Python PEG Grammar

The Python programming language has its own PEG parser since 3.10, which was derived from its EBNF notation in former versions. Here are some significant characteristics of its PEG parser:

  1. Python PEG Parser is only used internally. The parser has no public C API.
  2. The input grammar0 needs to be compiled to file parser.c1 first.
  3. Python PEG grammar allows left-recursion. So sum = sum '+' term | sum '-' term | term is allowed and won’t end up with stack exhausted.

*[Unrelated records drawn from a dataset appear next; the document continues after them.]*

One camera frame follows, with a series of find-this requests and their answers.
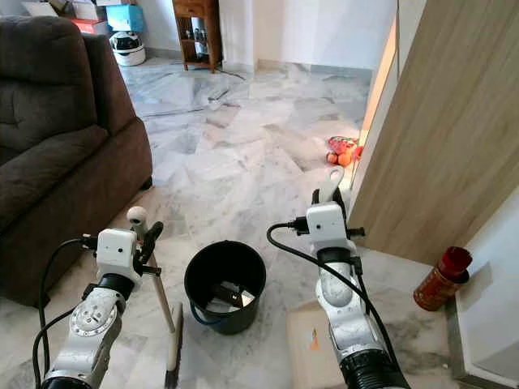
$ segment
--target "bucket handle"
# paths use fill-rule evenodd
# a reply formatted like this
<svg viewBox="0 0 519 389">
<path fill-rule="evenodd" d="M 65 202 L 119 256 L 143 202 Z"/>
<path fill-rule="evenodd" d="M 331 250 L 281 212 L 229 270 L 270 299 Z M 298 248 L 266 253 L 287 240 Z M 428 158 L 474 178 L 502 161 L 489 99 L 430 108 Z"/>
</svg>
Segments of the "bucket handle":
<svg viewBox="0 0 519 389">
<path fill-rule="evenodd" d="M 224 320 L 224 318 L 219 318 L 218 320 L 214 321 L 214 322 L 207 322 L 205 320 L 203 320 L 200 315 L 198 314 L 198 312 L 196 312 L 196 308 L 195 308 L 195 304 L 193 304 L 192 302 L 190 302 L 191 304 L 191 313 L 193 314 L 193 316 L 195 317 L 196 321 L 200 324 L 203 324 L 204 326 L 214 326 L 215 324 L 218 324 L 219 322 L 221 322 L 222 320 Z"/>
</svg>

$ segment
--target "black bucket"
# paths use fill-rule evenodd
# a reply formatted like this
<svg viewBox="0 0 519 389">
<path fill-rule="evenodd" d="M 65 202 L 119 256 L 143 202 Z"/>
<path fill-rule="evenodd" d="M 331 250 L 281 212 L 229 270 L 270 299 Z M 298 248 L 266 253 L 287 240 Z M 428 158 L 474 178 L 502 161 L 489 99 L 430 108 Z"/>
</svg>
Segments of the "black bucket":
<svg viewBox="0 0 519 389">
<path fill-rule="evenodd" d="M 246 330 L 254 321 L 267 274 L 260 255 L 251 247 L 233 241 L 213 243 L 191 260 L 184 276 L 184 288 L 191 312 L 199 323 L 225 335 Z M 206 309 L 213 299 L 213 285 L 227 281 L 240 285 L 254 296 L 243 308 L 217 313 Z"/>
</svg>

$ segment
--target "bottle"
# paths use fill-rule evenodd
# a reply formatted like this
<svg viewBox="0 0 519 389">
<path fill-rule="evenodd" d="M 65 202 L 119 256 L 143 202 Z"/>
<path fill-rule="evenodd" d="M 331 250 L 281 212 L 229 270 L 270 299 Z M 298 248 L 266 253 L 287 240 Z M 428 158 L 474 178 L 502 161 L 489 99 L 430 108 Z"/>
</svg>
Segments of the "bottle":
<svg viewBox="0 0 519 389">
<path fill-rule="evenodd" d="M 424 310 L 438 310 L 470 278 L 466 268 L 472 262 L 470 252 L 449 247 L 440 261 L 414 290 L 413 298 Z"/>
</svg>

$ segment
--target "marble tile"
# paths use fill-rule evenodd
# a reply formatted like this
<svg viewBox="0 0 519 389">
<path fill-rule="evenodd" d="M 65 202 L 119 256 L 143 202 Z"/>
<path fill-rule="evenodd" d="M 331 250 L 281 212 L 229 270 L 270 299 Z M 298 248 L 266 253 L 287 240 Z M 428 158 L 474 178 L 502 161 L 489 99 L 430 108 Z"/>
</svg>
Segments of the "marble tile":
<svg viewBox="0 0 519 389">
<path fill-rule="evenodd" d="M 184 305 L 180 387 L 288 389 L 292 386 L 285 315 L 315 298 L 318 272 L 302 259 L 271 246 L 269 225 L 304 215 L 312 191 L 328 174 L 326 140 L 358 137 L 369 82 L 313 74 L 289 64 L 241 80 L 153 59 L 122 69 L 152 147 L 154 187 L 138 193 L 110 223 L 127 228 L 125 213 L 146 207 L 150 221 L 165 229 L 155 254 L 165 291 Z M 347 201 L 351 168 L 341 183 Z M 308 252 L 307 237 L 288 230 L 279 240 Z M 204 246 L 224 239 L 245 242 L 264 259 L 267 284 L 258 315 L 247 331 L 221 336 L 198 324 L 188 310 L 183 276 Z M 380 310 L 402 367 L 413 387 L 453 389 L 448 375 L 443 312 L 420 310 L 411 293 L 429 267 L 361 249 L 372 300 Z M 85 253 L 49 292 L 47 317 L 76 304 L 95 280 Z M 52 355 L 64 341 L 63 321 L 50 331 Z M 37 312 L 0 298 L 0 389 L 32 385 Z M 102 384 L 110 388 L 160 388 L 165 373 L 165 320 L 152 282 L 144 277 L 123 316 Z"/>
</svg>

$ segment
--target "brown sofa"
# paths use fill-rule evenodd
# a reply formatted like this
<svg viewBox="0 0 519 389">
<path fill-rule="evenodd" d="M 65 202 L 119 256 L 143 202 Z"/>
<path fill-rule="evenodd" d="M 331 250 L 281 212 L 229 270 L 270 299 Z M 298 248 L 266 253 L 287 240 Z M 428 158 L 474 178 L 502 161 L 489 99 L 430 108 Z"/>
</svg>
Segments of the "brown sofa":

  4. Python PEG grammar don’t have CST to AST conversion. The grammar rules are compiled from source code to AST directly given an “action” block followed by the definitions. The action blocks are in essence raw C code that will be copied into parser.c1 in verbatim. For example, if there is an exact keyword match for pass, an AST node for pass will be created.
    simple_stmt:
      ... (truncated)
      | 'pass' { _PyAST_Pass(EXTRA) }
      ... (truncated)
    
  5. Python provides ASDL description to aid the AST generation. ASDL file (Python.asdl2) is parsed to a “meta-AST” by asdl_c.py, then emit C statements into a “Include/internal/pycore_ast.h”3 file and “Python/Python-ast.c”4. The functions in “Python/Python-ast.c”4 happens to be those action code in PEG grammar.